TASK DESCRIPTION.
Reproduce every line below exactly as written; do not include the images.

STORED DATA.
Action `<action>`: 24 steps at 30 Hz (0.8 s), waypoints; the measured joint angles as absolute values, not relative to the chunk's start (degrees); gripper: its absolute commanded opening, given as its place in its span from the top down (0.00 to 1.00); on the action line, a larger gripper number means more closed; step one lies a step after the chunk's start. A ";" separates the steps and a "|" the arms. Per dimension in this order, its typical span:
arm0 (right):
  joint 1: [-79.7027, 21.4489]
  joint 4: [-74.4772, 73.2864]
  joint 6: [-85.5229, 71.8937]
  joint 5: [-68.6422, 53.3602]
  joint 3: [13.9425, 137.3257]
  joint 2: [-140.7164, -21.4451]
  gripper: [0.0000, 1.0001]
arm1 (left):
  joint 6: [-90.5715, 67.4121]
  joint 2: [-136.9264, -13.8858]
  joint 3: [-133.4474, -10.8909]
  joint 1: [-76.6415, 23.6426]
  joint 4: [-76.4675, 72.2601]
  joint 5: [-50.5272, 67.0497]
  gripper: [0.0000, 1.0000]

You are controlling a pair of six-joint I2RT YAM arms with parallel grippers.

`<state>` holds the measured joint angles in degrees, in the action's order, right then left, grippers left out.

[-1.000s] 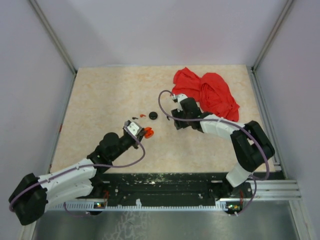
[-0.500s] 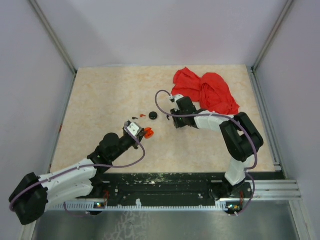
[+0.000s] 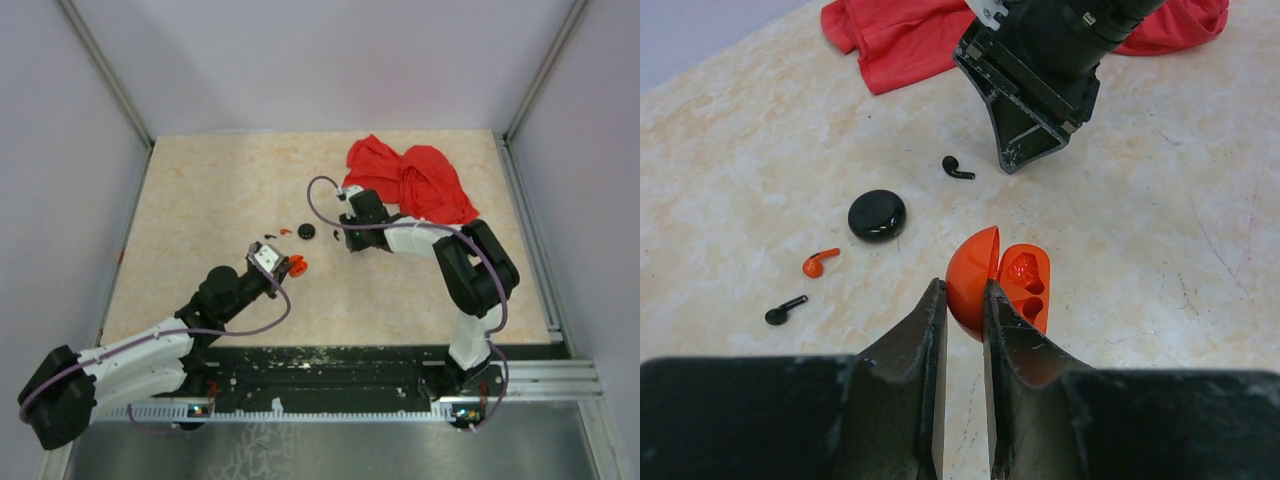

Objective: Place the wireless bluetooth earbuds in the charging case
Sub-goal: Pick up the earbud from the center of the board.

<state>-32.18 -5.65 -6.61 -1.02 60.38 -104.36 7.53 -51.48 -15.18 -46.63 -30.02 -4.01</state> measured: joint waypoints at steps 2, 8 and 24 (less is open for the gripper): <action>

ANSWER TO THE EXERCISE.
Action `<action>`: 24 steps at 30 Hz (0.8 s), waypoints; the measured joint angles as absolute values, not relative to the chunk's start (degrees); gripper: its absolute commanded opening, given as its place in its span from the top down (0.00 to 1.00); on the action line, a larger gripper number means more closed; step one lies a step after the chunk's start. A ";" separates the steps and a "|" the arms. Per dimension in this order, its typical span:
arm0 (right):
  joint 1: [-79.7027, 21.4489]
  joint 4: [-74.4772, 73.2864]
  joint 6: [-85.5229, 71.8937]
  joint 5: [-68.6422, 53.3602]
  joint 3: [13.9425, 137.3257]
  joint 2: [-140.7164, -21.4451]
  gripper: [0.0000, 1.0001]
arm1 (left):
  joint 6: [-90.5715, 67.4121]
  joint 2: [-136.9264, -13.8858]
  joint 3: [-133.4474, -10.8909]
  joint 1: [-76.6415, 23.6426]
  joint 4: [-76.4675, 72.2601]
  joint 5: [-50.5272, 67.0497]
  gripper: [0.0000, 1.0000]

You are controlling a pair of six-joint I2RT YAM arms with parallel grippers.

`<state>` holds the measured joint angles in degrees, in the action's order, right then left, grippers left out.

[-1.000s] 
[-0.500s] 
[+0.000s] 

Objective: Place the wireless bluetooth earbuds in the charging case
Sub-goal: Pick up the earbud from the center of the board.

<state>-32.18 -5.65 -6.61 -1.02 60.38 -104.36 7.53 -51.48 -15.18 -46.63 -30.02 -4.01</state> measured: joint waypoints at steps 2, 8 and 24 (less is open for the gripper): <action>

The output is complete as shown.